[Supplied records]:
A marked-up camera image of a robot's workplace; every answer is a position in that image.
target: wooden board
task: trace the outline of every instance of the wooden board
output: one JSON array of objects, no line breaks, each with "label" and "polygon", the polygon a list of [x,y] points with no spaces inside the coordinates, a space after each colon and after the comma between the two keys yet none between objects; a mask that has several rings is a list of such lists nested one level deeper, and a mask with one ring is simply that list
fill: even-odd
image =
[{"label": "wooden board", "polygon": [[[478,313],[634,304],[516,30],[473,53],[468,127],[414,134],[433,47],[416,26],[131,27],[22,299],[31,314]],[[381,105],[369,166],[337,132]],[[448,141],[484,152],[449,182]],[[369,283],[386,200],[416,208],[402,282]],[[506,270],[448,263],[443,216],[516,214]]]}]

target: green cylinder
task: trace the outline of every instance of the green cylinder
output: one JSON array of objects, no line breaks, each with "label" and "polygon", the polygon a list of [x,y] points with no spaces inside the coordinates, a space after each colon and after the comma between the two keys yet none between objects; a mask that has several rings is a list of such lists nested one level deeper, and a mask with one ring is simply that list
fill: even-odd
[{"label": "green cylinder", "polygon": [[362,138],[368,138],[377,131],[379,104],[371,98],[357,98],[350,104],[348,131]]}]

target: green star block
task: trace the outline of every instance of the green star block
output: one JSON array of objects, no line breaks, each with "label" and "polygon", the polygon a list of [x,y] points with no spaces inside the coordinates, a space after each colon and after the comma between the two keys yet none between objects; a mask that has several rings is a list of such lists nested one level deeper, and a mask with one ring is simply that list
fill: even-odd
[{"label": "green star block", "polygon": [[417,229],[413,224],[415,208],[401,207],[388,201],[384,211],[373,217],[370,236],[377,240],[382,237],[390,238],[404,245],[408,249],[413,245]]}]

[Work to complete]: Please tally the lines of the material that contain the word "outline", then give the total alone.

[Solution to this exercise]: 3